I watched the programme last night too surprised myself by also deciding at the end that bigger seats/turnstiles/theme park rides/toilets etc is NOT the answer. In my opinion it would be ignoring rather than facing the extreme health risks associated with obesity, which is an ever growing epidemic. I know in the USA they have restaurants for "larger" people with extra big chairs etc. and in some ways it seems to be embracing the problem rather than attempting to address it, even though no-one should be made to feel uncomfortable/awkward due to their size.

I work in intensive care and see many people who have an impeded recovery from illness or more complications as a result of their weight, and certainly this has increased since I started nursing 16 years ago. It occured to me that I could end up being one of these people unless I started to make some changes - health implications were definitely among my reasons for losing weight, particularly now that I have children - I want to be around for them, have the energy to do stuff with them, set a good example when it comes to eating habits so that they do not end up with the issues around food I have always had. I find it heartbreaking to see so many very overweight children these days, as I know from experience how miserable it can be and how many different problems it can often bring when its hard enough growing up anyway.

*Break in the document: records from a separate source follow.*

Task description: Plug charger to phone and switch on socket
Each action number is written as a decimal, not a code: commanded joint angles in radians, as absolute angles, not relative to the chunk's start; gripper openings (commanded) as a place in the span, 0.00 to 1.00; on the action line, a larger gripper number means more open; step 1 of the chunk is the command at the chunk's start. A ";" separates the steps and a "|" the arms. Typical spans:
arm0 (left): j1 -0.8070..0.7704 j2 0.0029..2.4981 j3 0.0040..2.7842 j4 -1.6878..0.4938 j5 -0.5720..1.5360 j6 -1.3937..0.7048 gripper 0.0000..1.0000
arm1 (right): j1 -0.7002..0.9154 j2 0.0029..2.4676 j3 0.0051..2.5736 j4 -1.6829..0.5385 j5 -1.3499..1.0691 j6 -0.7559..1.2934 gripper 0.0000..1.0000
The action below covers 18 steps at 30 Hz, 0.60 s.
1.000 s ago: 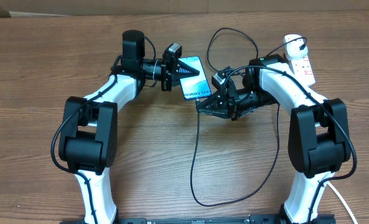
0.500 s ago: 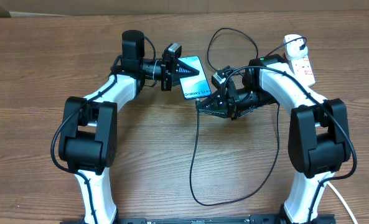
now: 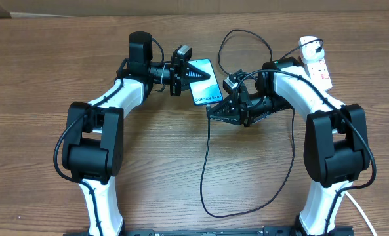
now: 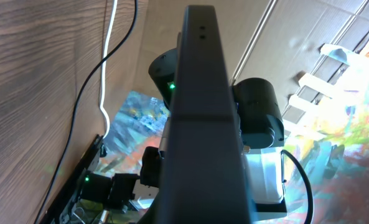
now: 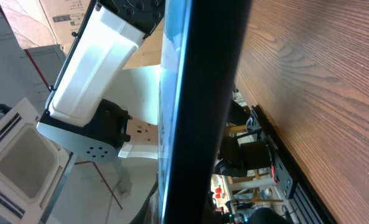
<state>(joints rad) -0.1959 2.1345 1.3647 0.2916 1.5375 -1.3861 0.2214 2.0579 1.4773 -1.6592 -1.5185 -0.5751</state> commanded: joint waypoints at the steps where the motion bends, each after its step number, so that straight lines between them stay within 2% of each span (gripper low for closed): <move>1: -0.202 2.134 1.377 0.293 1.581 -1.357 0.04 | 0.212 2.021 1.501 -1.652 -1.539 -0.572 0.04; 18: -0.202 2.134 1.377 0.293 1.583 -1.330 0.04 | 0.178 2.021 1.501 -1.671 -1.527 -0.564 0.04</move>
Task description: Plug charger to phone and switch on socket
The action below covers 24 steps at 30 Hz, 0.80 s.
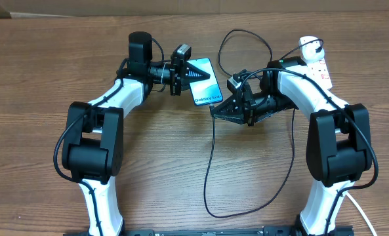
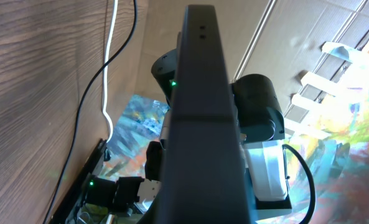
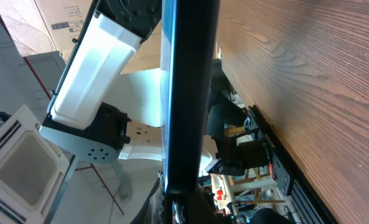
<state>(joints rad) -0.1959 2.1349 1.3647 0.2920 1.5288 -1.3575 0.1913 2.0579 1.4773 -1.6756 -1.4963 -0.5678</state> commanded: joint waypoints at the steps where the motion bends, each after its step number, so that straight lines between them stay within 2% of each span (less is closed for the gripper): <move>1: -0.202 2.134 1.377 0.293 1.583 -1.330 0.04 | 0.178 2.021 1.501 -1.671 -1.527 -0.564 0.04; 24: -0.192 2.134 1.377 0.292 1.582 -1.389 0.04 | 0.197 1.974 1.501 -1.696 -1.519 -0.550 0.04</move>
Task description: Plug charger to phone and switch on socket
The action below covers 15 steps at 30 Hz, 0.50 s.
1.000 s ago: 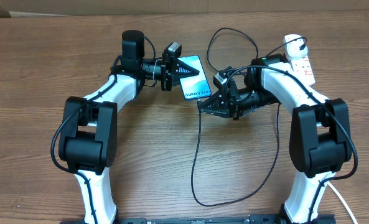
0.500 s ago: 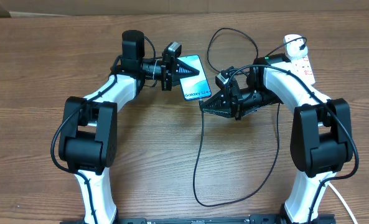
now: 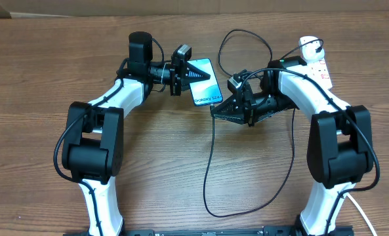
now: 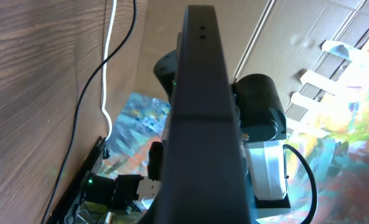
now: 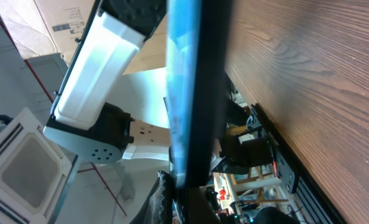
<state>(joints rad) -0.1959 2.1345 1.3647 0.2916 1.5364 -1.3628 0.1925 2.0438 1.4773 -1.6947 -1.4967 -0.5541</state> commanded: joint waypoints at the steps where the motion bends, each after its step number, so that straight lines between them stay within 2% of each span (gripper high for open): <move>1: -0.189 2.134 1.377 0.293 1.582 -1.396 0.04 | 0.197 1.962 1.501 -1.695 -1.512 -0.554 0.04; 15: -0.189 2.134 1.377 0.293 1.582 -1.422 0.04 | 0.199 1.958 1.499 -1.694 -1.489 -0.546 0.04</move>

I know it is different, but since the health risks of smoking have been known it has very gradually become harder to indulge with many more smoke free areas in public places and terrifying warnings on cigarette packets (certainly scared me enough to become an ex-smoker!). This would be a much harder issue to address with food as there are so many refined/processed/junk food options available very cheaply (lived off them all for most of my life) that it makes it difficult to make sensible choices and these foods do not come with health warnings.

I totally agree with Debbie in that I could easily have settled into my obesity if things were more "accommodating" and in some ways I am relieved this is not the case.
I saw this programme too, Debbie - and I absolutely agree with you that it would be economically ludicrous for manufacturers/designers to design wider seats to accommodate overweight people. Mind you, I do think Ricky Grover was presenting the programme in rather a 'tongue-in-cheek' manner which I found quite endearing and very entertaining.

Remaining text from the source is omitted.